Many years ago, a highly respected National Weather Service meteorologist described Texas weather as "long droughts interrupted by occasional floods."
This assessment has, unfortunately, been proven true many, many times.
What You Need To Know
- A La Niña winter resulted in very little rainfall
- North and East Texas are in better shape than other areas
- Deep south and far west Texas have been hit the hardest with exceptional drought
History remembers the worst Texas drought as the rain-free period between 1947 and 1954. The children of struggling farmers and ranchers of that time had not seen rain in their lifetimes.
The drought ended with devastating floods across the state that started in 1953 and ended months later with virtually every tributary in Texas in flood stage or higher.
That drought has been nearly equaled several times in the last few decades. In many ways, the Drought of 2011 surpassed the historic low water mark.
Now, in 2021, most of the Lone Star State nears those same parched levels, with 75% in a moderate drought or worse.

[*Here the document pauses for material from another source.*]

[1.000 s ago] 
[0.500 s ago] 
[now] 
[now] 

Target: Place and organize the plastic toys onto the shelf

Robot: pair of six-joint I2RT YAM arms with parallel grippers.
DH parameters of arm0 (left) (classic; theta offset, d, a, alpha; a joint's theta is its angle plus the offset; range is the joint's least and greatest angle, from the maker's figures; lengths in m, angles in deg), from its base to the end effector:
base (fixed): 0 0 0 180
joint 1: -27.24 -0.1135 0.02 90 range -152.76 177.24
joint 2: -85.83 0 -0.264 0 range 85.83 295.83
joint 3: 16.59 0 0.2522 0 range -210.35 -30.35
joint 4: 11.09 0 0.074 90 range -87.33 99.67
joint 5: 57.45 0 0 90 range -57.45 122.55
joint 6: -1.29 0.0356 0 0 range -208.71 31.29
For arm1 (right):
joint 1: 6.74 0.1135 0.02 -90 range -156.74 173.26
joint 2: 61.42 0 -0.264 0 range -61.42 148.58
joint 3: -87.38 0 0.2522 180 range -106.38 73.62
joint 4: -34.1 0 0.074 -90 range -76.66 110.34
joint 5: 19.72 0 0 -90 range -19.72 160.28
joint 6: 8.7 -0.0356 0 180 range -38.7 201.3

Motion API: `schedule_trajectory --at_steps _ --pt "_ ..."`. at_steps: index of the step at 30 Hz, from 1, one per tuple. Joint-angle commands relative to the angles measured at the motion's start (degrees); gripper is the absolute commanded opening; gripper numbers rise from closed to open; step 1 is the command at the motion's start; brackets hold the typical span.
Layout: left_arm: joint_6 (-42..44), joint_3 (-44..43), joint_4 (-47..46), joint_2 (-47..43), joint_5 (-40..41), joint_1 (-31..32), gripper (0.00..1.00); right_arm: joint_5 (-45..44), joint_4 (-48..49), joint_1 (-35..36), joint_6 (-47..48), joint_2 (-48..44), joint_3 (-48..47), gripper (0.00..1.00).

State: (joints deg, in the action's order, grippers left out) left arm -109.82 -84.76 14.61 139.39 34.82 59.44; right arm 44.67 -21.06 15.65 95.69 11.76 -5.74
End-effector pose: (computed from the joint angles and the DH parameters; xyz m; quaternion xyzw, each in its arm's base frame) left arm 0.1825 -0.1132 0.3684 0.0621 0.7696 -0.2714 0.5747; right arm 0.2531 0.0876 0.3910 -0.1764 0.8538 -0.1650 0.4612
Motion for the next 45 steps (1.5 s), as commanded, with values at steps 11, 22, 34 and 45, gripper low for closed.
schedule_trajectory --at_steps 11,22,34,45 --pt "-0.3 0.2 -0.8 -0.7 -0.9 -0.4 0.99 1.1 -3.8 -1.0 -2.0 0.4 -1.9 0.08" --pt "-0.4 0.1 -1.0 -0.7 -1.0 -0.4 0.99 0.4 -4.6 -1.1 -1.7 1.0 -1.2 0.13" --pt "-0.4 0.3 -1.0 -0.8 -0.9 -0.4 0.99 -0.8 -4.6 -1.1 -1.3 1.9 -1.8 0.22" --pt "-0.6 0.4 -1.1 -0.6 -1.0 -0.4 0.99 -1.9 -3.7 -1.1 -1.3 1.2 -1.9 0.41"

The current drought index in north Texas shows mostly abnormally dry to moderate drought across the region. A few areas north of Dallas and near Waco are in severe to extreme drought.

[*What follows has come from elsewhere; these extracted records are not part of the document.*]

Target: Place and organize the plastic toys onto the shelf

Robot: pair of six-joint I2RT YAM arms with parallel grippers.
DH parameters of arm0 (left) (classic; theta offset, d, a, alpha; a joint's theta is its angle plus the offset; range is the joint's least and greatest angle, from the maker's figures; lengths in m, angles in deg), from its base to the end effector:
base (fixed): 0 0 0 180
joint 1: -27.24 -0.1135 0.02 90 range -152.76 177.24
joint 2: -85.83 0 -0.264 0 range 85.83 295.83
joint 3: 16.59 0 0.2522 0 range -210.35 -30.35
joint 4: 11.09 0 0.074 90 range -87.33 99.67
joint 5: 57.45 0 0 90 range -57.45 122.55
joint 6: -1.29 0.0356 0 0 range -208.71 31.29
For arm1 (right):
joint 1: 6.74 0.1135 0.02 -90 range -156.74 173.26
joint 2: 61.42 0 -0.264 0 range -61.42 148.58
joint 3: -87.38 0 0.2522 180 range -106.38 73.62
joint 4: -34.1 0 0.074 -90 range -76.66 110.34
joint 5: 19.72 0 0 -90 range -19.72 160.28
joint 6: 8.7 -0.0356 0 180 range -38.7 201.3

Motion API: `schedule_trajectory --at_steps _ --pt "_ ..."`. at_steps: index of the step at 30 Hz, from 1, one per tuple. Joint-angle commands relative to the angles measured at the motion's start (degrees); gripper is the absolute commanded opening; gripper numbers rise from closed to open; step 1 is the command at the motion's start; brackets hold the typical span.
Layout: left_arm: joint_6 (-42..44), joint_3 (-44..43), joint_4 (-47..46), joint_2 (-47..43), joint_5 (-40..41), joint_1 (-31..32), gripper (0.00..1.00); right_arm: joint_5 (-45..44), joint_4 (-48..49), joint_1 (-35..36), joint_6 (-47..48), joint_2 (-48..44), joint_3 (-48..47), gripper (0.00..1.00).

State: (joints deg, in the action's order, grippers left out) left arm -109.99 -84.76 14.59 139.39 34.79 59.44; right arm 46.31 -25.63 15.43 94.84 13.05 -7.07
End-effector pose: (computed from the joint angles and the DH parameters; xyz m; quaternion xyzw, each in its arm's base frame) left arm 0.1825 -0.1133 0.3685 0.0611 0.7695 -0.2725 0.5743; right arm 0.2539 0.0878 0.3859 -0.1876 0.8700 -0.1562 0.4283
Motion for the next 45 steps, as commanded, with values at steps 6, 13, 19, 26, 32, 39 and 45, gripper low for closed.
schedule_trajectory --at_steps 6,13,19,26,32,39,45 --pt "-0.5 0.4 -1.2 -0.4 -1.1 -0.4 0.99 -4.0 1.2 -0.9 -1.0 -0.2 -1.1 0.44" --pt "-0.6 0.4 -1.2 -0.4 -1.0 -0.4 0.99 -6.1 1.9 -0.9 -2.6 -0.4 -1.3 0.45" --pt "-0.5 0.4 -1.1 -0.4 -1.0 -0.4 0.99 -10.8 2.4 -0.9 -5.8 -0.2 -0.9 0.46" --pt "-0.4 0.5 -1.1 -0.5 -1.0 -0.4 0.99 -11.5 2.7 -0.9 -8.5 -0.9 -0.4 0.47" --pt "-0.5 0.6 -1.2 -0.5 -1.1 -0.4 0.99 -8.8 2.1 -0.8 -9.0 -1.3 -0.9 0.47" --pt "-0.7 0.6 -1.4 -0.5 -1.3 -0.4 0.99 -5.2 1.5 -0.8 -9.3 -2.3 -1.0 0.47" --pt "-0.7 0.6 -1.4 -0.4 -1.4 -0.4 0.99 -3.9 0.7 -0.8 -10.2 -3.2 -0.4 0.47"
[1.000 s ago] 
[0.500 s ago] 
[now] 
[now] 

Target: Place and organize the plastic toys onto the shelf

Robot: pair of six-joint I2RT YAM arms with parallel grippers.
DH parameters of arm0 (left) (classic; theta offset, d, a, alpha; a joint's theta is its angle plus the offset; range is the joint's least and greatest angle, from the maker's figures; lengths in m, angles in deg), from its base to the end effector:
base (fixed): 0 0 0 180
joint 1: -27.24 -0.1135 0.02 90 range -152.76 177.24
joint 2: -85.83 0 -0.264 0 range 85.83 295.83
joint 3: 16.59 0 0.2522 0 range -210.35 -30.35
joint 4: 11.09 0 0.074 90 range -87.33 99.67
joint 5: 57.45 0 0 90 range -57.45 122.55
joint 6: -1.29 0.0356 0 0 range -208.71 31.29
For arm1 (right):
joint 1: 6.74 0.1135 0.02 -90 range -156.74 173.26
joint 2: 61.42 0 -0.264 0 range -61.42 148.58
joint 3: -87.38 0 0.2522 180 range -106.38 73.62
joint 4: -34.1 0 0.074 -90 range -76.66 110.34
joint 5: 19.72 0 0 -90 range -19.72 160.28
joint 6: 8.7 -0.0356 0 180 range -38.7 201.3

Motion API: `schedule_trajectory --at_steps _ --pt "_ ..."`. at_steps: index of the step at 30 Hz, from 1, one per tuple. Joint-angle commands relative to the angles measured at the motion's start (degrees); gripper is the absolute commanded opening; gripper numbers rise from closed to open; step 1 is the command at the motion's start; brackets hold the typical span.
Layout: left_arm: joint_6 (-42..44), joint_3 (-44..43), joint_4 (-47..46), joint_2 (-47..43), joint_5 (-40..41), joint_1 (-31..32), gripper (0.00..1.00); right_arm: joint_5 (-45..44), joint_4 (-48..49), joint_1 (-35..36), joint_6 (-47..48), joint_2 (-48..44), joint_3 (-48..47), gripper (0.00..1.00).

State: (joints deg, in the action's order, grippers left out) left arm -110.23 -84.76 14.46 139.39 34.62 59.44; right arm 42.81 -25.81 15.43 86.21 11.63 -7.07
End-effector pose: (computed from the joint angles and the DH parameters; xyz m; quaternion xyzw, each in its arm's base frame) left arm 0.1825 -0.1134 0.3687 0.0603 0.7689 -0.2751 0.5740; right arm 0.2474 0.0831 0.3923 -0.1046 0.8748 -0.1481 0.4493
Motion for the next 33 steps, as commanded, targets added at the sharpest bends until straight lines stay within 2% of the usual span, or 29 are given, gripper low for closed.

Across central Texas, the situation is more serious. The entire area is in at least a moderate drought, with large areas south and east of Austin in severe drought and regions from Victoria to the Brush Country to the Edwards Plateau in extreme drought.

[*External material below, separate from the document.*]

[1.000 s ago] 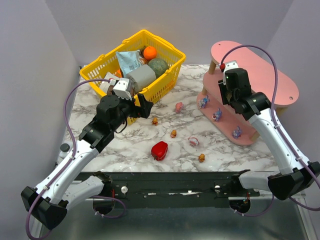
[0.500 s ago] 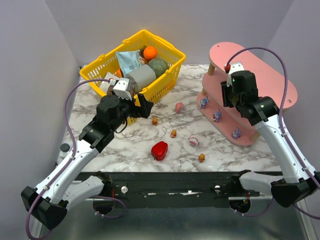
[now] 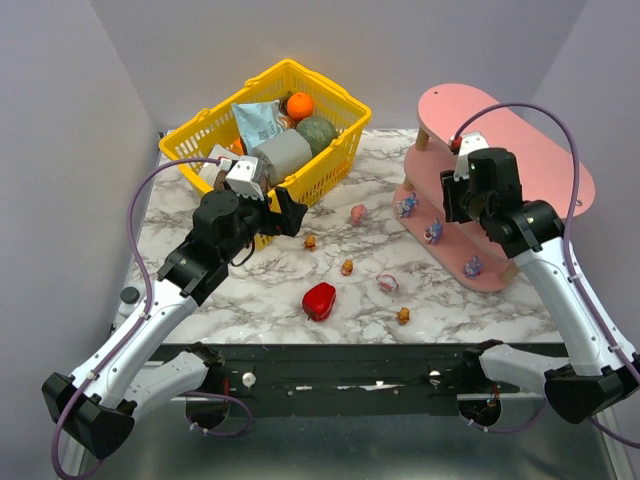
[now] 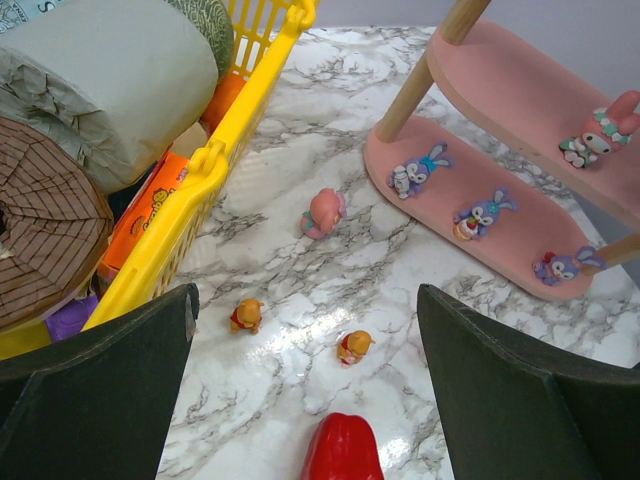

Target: Place and organize the plastic toys onto the shelf

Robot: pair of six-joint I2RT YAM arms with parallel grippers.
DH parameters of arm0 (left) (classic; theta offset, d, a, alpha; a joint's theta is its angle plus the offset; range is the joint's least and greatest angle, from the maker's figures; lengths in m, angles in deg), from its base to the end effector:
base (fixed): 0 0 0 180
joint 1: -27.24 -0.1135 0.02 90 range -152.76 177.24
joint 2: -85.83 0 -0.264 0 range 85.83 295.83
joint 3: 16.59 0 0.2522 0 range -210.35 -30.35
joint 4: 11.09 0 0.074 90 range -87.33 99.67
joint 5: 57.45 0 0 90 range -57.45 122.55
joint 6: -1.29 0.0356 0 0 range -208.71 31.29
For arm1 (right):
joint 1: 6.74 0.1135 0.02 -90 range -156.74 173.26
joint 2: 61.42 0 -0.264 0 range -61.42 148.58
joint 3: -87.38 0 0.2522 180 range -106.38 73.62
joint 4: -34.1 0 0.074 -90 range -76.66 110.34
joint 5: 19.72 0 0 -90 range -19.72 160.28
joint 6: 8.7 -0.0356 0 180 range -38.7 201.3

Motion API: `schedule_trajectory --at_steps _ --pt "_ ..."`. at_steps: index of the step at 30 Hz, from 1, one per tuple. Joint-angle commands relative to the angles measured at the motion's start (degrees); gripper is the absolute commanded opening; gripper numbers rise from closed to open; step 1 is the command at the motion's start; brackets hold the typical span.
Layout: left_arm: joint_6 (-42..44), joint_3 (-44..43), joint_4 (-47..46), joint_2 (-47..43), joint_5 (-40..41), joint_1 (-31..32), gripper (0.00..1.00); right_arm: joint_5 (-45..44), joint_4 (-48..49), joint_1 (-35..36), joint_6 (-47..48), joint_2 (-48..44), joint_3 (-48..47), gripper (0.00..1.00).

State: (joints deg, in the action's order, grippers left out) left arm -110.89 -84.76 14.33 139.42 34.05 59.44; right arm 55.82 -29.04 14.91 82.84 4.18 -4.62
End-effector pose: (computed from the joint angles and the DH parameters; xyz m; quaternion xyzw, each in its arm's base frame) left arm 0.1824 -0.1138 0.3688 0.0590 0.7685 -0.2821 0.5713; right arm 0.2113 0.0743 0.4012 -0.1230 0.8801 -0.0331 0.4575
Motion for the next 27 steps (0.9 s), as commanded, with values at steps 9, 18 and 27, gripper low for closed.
schedule_trajectory --at_steps 9,18,27 --pt "-0.4 0.4 -1.6 0.7 -1.4 -0.4 0.99 14.5 4.1 10.9 -3.0 -2.2 10.1 0.55" --pt "-0.1 -0.1 -1.6 1.1 -1.4 -0.4 0.99 9.6 9.7 21.1 -5.7 7.8 17.6 0.77" --pt "0.5 -0.1 -1.5 1.1 -0.8 -0.5 0.99 -0.4 9.7 25.8 -6.9 16.5 18.6 0.74"
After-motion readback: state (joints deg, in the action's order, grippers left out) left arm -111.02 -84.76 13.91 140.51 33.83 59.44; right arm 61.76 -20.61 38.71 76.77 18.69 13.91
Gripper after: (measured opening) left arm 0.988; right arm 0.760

The areas hit the hardest are south and far west Texas, with a majority of those regions in extreme to exceptional drought. This includes some of Texas’ most productive agricultural areas like the Winter Gardens along the Rio Grande Plains.
What will it take to bring these areas back to near normal? Well, a LOT of rain would do the trick.
North Texas would mostly recover with up to three inches. West Texas and the Gulf Coast would rebound with three to six inches of rain.
But, it will take six to nine inches to moisten central and south Texas to near-normal conditions.
It will, in fact, take a Texas flood to end the Texas drought.